Needed from the data below: all lines that contain the word "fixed".

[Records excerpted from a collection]
====================
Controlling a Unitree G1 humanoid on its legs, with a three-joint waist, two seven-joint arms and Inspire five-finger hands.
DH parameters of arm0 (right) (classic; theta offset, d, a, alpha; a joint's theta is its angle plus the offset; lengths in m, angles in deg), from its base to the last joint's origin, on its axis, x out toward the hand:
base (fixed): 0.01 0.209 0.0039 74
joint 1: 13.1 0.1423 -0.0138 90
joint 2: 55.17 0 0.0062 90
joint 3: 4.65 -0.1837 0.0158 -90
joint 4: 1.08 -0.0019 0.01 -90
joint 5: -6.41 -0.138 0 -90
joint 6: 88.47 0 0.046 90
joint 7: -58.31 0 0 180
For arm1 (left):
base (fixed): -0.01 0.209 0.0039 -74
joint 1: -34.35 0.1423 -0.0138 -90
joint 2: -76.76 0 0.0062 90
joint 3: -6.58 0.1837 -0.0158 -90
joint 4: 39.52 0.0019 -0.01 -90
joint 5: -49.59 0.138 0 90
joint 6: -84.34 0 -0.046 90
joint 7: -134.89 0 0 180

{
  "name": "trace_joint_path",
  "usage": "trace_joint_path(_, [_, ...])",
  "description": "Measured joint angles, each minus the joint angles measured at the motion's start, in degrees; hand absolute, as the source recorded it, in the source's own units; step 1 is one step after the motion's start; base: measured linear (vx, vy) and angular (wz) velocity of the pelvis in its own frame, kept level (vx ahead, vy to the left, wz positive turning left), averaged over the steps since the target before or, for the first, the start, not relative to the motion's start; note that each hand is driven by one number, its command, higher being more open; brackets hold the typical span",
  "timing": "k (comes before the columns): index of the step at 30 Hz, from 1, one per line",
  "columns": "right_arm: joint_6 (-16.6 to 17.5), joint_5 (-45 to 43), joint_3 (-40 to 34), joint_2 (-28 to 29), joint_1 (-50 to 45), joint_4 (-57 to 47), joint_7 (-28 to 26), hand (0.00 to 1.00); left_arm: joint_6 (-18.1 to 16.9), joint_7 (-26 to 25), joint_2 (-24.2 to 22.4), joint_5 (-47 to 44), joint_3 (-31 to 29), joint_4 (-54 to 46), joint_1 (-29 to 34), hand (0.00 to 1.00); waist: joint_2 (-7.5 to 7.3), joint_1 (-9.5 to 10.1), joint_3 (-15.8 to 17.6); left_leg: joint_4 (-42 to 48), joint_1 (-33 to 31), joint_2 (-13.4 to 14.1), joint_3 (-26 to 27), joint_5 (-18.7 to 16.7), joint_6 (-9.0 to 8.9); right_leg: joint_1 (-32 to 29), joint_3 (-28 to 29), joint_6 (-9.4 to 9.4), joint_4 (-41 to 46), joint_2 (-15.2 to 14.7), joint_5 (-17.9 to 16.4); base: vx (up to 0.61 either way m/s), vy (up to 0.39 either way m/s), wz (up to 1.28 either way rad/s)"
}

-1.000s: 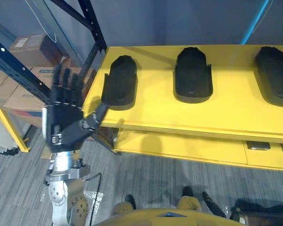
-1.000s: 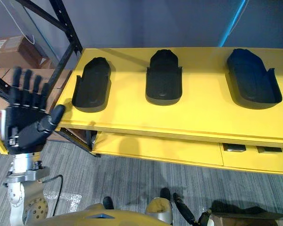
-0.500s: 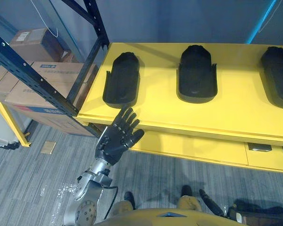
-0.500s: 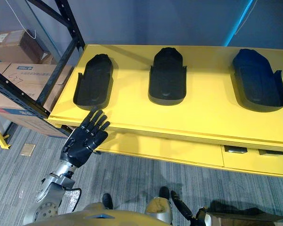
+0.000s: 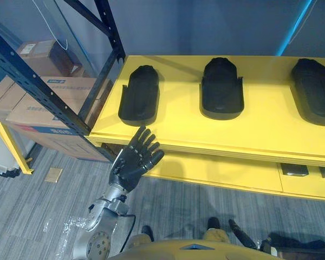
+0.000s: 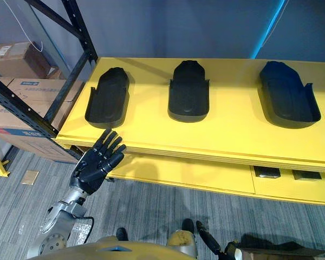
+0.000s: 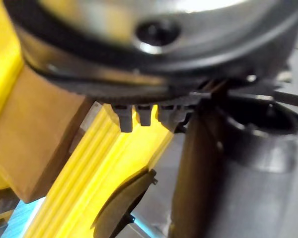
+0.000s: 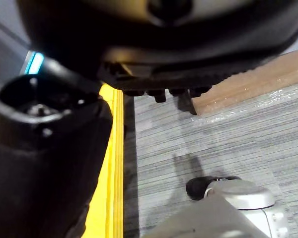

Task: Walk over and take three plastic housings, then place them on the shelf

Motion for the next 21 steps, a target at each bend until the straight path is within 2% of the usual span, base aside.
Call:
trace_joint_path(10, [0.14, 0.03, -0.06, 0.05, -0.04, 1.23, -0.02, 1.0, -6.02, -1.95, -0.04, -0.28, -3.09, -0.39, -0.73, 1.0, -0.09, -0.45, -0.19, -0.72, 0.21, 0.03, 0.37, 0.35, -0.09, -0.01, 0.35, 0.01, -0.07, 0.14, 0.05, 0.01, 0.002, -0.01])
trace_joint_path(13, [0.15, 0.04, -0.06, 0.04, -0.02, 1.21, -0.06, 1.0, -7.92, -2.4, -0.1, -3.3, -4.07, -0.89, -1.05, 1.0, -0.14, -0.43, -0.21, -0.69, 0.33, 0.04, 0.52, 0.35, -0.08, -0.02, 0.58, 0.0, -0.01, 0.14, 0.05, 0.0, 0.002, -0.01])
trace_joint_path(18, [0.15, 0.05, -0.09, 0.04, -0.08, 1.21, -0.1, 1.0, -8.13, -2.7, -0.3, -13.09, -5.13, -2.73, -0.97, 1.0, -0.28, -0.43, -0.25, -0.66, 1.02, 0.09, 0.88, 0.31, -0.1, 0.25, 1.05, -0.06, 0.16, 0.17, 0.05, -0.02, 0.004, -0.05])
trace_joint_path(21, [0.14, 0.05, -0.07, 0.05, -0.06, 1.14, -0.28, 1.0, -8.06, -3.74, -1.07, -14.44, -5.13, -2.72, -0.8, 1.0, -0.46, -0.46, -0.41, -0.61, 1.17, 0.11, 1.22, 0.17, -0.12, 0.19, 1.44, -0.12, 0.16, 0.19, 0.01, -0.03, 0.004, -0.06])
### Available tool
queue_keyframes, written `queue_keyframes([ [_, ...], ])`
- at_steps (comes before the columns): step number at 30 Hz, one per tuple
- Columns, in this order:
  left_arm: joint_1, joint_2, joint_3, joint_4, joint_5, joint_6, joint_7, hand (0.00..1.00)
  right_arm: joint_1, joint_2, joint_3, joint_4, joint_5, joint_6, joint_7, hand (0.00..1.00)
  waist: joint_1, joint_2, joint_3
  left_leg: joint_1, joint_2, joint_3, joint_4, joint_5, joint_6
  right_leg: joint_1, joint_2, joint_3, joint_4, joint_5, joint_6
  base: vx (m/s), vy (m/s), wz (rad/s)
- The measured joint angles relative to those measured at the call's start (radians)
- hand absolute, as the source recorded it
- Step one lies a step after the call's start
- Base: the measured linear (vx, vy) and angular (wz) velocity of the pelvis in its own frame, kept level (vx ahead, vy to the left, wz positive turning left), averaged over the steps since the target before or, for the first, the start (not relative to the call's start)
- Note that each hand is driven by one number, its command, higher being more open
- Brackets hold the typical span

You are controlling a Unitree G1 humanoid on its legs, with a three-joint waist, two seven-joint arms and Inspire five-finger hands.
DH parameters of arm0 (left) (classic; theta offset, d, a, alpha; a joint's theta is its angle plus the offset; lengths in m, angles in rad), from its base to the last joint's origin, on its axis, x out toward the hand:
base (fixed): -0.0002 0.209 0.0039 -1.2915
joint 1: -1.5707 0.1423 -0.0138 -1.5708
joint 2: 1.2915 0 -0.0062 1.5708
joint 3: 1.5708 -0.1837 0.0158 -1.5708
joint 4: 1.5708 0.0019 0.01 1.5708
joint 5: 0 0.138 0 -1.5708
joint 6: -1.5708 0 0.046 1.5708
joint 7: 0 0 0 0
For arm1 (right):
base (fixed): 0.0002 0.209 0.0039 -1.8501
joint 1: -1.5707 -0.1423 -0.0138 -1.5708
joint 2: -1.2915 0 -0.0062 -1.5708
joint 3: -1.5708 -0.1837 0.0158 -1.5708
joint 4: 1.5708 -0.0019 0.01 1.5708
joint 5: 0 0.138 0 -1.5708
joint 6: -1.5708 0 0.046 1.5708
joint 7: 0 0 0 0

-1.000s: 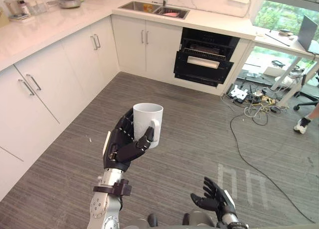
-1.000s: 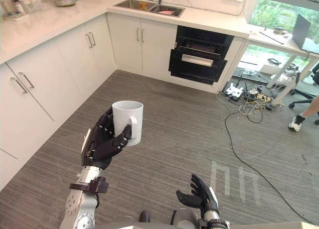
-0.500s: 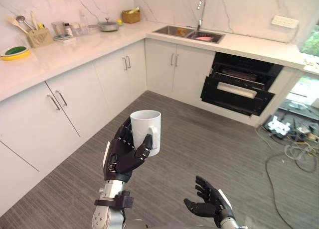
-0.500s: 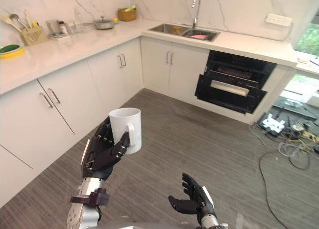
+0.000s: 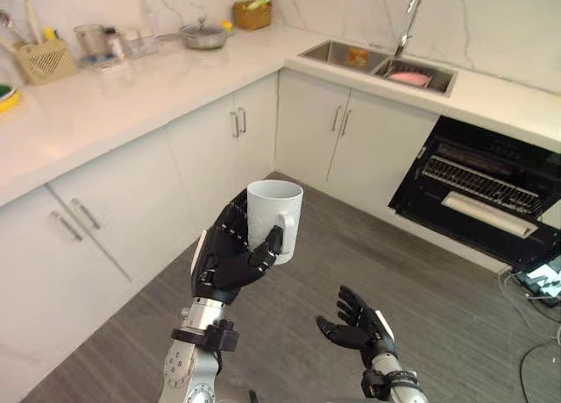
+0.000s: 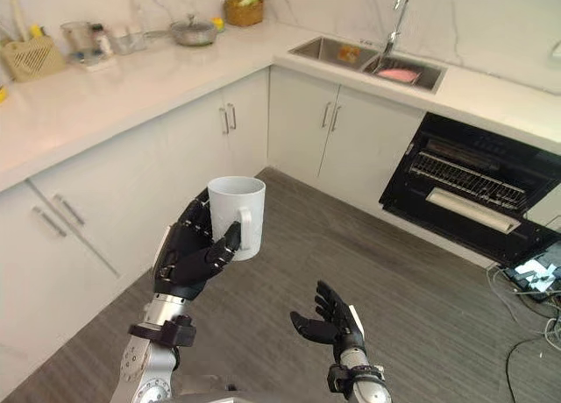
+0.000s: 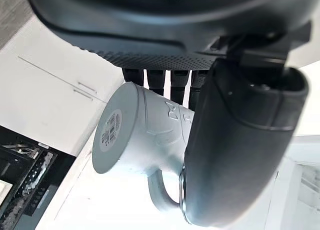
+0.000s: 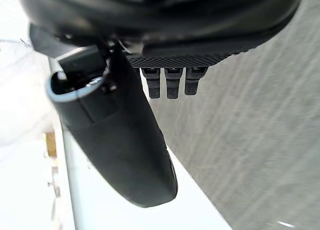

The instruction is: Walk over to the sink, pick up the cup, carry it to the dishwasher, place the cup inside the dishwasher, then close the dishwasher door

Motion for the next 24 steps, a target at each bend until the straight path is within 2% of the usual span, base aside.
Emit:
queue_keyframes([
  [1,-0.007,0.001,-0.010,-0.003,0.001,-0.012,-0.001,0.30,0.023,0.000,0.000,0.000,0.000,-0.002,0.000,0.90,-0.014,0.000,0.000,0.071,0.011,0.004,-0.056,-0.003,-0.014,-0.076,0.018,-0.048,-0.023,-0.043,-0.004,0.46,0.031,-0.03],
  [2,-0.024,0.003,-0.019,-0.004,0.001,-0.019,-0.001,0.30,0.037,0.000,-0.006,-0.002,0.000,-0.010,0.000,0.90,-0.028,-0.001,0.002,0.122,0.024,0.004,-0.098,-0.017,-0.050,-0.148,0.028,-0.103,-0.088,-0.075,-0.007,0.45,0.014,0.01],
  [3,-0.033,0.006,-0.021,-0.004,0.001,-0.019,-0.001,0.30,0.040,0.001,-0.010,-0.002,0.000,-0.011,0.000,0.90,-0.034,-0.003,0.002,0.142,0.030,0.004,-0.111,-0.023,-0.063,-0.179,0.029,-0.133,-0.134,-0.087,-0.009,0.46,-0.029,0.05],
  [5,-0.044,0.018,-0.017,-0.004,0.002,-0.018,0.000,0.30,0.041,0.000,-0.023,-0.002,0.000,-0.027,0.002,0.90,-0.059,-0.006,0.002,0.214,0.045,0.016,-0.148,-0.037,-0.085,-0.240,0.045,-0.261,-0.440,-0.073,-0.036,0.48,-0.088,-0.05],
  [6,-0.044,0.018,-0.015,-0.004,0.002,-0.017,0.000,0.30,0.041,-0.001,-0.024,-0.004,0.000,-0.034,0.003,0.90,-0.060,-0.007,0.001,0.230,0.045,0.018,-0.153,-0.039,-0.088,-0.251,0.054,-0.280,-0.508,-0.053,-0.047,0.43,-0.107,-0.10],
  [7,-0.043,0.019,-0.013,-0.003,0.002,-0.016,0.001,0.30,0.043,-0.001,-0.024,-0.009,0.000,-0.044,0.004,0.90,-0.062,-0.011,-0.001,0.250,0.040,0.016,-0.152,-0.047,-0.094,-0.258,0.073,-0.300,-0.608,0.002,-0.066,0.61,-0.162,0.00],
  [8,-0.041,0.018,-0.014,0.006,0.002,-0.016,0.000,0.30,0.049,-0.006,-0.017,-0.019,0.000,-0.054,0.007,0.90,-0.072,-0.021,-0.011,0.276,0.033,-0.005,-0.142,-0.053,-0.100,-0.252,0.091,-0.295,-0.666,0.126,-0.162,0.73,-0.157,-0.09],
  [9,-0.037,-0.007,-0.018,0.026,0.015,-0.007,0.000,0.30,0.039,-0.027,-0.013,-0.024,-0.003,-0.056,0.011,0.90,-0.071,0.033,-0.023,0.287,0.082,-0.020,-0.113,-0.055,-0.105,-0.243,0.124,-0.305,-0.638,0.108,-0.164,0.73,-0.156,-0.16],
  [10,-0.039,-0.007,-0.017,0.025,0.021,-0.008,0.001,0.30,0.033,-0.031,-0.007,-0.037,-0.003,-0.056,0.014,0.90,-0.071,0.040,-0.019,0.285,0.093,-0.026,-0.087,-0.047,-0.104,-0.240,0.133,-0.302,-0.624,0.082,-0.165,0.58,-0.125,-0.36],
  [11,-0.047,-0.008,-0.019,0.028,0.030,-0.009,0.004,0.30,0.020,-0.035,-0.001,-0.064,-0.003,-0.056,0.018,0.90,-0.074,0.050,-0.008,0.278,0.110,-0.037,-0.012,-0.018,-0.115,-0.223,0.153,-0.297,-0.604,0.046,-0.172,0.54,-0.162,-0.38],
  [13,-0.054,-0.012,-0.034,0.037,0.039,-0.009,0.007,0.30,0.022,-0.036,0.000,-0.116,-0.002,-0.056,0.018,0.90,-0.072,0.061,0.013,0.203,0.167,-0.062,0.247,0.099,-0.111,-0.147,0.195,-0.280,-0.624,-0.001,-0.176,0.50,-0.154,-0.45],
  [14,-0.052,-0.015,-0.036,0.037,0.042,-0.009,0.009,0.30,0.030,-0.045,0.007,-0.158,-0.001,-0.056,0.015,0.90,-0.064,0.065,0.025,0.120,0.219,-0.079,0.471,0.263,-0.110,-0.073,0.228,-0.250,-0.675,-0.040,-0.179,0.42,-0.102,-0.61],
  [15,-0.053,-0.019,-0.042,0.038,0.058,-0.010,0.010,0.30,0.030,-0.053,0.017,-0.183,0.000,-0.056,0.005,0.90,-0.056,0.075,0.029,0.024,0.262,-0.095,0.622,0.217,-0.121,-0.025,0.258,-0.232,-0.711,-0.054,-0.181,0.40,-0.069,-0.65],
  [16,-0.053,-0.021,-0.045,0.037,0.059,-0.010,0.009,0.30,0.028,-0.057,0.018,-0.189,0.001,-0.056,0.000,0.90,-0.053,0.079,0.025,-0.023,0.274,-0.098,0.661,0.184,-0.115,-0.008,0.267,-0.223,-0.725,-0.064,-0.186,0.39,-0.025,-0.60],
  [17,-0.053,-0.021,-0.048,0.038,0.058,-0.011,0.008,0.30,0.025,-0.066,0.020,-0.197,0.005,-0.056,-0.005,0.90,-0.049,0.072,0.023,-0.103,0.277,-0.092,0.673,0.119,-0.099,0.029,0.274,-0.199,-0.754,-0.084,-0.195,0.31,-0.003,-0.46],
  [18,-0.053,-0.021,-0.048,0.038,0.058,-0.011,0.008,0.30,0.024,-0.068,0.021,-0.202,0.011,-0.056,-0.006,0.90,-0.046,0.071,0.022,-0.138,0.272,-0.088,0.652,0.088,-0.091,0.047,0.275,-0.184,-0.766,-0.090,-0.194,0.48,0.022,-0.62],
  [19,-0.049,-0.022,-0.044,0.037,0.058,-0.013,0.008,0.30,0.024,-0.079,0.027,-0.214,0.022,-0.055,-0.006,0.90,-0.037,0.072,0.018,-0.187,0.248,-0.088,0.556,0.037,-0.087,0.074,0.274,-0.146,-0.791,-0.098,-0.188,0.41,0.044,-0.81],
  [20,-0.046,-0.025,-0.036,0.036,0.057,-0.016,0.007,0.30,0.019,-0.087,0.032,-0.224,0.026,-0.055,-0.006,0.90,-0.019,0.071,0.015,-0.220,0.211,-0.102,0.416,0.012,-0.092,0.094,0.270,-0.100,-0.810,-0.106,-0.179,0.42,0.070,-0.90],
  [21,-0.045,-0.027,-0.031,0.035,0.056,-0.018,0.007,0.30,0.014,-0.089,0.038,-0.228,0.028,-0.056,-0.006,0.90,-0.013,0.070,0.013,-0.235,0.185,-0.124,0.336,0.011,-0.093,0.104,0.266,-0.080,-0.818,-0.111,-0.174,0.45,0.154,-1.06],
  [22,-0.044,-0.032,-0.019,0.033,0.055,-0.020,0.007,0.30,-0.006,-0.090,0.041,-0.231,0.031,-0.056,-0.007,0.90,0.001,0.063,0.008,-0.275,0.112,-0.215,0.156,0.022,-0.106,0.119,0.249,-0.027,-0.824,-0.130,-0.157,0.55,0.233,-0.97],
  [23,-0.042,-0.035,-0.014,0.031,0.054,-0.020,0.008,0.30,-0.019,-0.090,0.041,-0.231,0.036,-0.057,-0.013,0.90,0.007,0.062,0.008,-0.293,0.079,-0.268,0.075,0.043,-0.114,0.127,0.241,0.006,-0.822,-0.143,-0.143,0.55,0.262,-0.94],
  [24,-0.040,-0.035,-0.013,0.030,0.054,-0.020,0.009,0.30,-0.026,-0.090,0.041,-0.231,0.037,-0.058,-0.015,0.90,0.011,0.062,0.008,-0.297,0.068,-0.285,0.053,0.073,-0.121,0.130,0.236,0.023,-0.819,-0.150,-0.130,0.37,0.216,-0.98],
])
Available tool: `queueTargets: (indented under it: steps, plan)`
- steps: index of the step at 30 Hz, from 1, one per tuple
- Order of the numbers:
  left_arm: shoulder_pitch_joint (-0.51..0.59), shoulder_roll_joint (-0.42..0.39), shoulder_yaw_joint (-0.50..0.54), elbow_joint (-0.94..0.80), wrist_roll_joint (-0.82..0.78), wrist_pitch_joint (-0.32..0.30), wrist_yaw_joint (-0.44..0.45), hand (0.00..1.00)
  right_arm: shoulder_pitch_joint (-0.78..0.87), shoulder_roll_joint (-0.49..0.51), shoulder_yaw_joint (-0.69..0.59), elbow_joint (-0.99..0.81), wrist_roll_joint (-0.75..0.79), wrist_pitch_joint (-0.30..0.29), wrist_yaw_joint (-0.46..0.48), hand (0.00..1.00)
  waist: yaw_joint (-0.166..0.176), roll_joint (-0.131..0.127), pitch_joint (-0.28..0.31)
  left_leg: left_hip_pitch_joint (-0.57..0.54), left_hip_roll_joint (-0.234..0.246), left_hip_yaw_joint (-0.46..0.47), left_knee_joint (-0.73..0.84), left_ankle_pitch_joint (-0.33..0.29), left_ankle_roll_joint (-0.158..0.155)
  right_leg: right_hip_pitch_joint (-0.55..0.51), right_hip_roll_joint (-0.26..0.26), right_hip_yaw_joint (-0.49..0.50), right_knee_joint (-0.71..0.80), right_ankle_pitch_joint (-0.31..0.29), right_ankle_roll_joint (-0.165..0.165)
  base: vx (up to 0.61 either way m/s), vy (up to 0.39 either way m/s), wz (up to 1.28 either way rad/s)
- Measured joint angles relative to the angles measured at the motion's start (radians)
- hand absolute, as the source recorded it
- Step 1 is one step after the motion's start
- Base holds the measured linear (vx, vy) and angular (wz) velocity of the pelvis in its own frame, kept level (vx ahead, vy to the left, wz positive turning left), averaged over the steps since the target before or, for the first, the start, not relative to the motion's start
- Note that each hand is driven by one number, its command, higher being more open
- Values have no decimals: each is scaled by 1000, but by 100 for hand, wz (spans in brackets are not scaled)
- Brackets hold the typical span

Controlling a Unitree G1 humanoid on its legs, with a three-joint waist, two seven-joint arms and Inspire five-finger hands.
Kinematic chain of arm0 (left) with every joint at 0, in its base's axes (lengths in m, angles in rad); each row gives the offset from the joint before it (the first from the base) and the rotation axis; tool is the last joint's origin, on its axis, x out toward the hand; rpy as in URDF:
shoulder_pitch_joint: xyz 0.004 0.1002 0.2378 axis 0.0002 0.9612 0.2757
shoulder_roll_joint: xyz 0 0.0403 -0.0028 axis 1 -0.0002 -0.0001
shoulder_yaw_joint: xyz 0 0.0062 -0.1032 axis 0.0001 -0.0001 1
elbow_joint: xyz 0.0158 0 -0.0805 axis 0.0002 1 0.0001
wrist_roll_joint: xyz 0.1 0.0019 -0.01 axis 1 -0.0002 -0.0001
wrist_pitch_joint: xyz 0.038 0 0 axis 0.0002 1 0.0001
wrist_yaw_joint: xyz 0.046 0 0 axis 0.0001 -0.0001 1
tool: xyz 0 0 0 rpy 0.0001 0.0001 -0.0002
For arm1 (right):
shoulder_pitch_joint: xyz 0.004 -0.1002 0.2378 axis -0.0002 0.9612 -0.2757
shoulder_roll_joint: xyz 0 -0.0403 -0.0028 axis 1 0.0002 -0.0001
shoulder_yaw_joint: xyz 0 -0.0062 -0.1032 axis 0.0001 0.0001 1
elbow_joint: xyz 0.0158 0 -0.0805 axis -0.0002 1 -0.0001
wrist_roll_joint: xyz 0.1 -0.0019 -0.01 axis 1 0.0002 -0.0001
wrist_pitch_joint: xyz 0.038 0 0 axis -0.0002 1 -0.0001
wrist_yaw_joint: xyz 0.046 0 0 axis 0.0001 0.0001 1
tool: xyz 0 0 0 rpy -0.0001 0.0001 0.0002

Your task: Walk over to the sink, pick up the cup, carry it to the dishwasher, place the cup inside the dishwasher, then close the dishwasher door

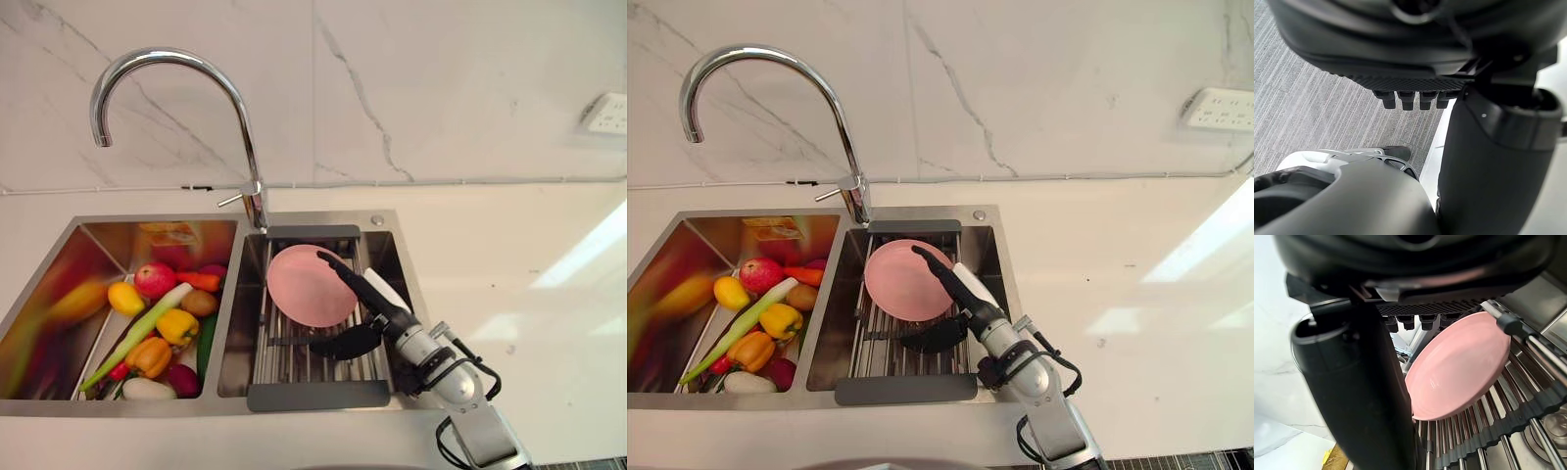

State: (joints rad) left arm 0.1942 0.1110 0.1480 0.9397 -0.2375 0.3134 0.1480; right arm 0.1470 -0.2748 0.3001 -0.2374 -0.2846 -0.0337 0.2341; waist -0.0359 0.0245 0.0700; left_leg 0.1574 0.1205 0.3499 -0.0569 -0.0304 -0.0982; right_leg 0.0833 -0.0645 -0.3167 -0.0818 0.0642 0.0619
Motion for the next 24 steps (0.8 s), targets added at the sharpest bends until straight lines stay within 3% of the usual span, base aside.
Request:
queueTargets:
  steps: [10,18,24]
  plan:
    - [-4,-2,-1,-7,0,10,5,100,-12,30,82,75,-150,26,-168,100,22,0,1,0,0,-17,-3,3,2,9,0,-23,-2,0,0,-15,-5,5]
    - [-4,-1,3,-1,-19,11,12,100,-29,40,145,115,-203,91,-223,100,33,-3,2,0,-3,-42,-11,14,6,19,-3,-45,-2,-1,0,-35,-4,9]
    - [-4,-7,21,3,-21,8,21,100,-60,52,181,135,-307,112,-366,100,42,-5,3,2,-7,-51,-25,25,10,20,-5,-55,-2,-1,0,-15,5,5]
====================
* [Task answer]:
base (fixed): 0.01 0.209 0.0039 74
base (fixed): -0.01 0.209 0.0039 -74
base (fixed): -0.0002 0.209 0.0039 -1.2915
base (fixed): 0.0002 0.209 0.0039 -1.8501

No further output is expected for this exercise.